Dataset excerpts

_____

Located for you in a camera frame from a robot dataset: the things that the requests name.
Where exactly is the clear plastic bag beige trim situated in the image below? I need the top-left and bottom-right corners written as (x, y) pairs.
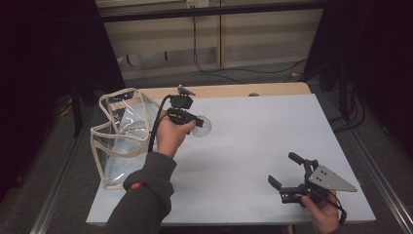
top-left (90, 87), bottom-right (164, 190)

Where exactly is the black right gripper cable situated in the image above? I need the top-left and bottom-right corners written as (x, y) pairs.
top-left (318, 189), bottom-right (349, 227)

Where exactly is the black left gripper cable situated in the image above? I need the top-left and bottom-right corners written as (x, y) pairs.
top-left (147, 95), bottom-right (172, 154)

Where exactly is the metal floor rail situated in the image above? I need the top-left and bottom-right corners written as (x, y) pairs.
top-left (347, 128), bottom-right (413, 234)
top-left (28, 106), bottom-right (98, 234)

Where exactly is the person's right hand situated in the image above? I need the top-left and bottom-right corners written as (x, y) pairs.
top-left (300, 190), bottom-right (344, 234)

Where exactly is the white wall socket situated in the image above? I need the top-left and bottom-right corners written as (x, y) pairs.
top-left (185, 0), bottom-right (210, 9)

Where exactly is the white feather shuttlecock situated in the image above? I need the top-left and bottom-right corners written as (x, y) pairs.
top-left (190, 114), bottom-right (212, 138)

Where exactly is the white table mat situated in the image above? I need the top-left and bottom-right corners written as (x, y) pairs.
top-left (86, 93), bottom-right (377, 226)

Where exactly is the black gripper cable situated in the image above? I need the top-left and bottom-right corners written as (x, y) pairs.
top-left (318, 189), bottom-right (349, 227)
top-left (147, 95), bottom-right (172, 154)

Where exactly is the person's left hand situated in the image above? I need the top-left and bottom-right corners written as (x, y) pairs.
top-left (155, 109), bottom-right (198, 160)

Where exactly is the black socket cable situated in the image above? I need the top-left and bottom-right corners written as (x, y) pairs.
top-left (192, 8), bottom-right (308, 85)

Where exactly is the black curtain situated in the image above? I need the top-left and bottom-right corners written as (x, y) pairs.
top-left (0, 0), bottom-right (126, 196)
top-left (305, 0), bottom-right (413, 157)

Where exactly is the black metal stand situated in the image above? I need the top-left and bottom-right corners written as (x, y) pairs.
top-left (319, 61), bottom-right (354, 121)

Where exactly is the black metal pole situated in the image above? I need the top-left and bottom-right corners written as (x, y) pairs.
top-left (69, 74), bottom-right (86, 137)

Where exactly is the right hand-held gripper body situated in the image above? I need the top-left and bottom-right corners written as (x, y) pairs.
top-left (280, 159), bottom-right (358, 206)

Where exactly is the beige wooden cabinet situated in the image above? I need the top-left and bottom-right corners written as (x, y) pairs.
top-left (95, 0), bottom-right (325, 81)

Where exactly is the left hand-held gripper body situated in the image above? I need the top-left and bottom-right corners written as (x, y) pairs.
top-left (166, 84), bottom-right (197, 126)

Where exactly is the black floor cable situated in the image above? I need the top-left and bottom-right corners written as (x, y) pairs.
top-left (329, 92), bottom-right (366, 134)

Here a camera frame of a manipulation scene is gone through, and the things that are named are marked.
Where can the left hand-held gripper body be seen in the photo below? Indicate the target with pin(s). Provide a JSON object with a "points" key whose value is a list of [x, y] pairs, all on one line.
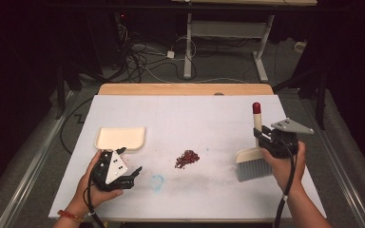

_____

_Goal of the exercise_. Would you print, exactly as written, every line above from the one holding "Where exactly is the beige" through the one holding "Here a camera", with both included and no other lines?

_Output of the exercise_.
Where exactly is the beige wooden cabinet situated in the image above? I need the top-left and bottom-right corners written as (x, y) pairs.
top-left (95, 0), bottom-right (325, 81)

Where exactly is the left hand-held gripper body situated in the image above? I need the top-left and bottom-right corners written as (x, y) pairs.
top-left (166, 84), bottom-right (197, 126)

Where exactly is the black floor cable situated in the image above? I need the top-left and bottom-right corners written as (x, y) pairs.
top-left (329, 92), bottom-right (366, 134)

Here a camera frame of a manipulation scene is gone through, and the things that are named are marked.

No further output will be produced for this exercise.